Requirement
Sift the material for lines containing "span", and return them.

=== Begin Enclosure ===

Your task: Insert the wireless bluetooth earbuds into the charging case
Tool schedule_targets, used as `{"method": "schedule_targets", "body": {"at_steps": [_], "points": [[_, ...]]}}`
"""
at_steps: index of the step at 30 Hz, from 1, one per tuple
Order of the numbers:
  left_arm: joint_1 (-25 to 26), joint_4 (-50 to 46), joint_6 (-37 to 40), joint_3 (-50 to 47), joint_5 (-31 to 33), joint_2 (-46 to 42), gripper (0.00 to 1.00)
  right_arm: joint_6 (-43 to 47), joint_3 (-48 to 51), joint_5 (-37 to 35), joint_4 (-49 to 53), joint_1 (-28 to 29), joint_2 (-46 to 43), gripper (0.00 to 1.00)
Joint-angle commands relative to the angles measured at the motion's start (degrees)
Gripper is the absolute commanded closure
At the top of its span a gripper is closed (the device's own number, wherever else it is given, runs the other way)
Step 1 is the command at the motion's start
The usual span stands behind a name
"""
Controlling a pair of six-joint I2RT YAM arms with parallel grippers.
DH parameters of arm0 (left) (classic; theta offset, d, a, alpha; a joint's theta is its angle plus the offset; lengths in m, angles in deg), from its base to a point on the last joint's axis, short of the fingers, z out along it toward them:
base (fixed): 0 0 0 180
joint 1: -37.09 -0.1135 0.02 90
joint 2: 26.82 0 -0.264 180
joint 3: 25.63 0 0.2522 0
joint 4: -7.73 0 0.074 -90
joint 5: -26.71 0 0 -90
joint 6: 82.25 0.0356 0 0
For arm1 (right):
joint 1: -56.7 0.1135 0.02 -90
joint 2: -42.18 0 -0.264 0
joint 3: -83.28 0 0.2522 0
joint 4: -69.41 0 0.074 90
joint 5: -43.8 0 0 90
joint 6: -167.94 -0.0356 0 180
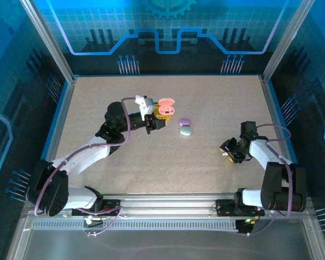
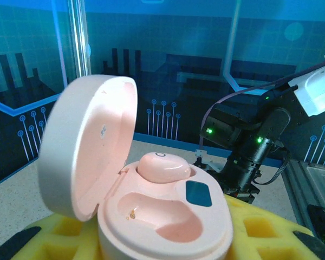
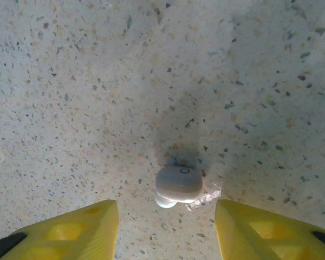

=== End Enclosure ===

The completed task
At the top of its span a gripper is closed (the device's own number, wherever else it is given, runs the other way)
The usual span stands behind a name

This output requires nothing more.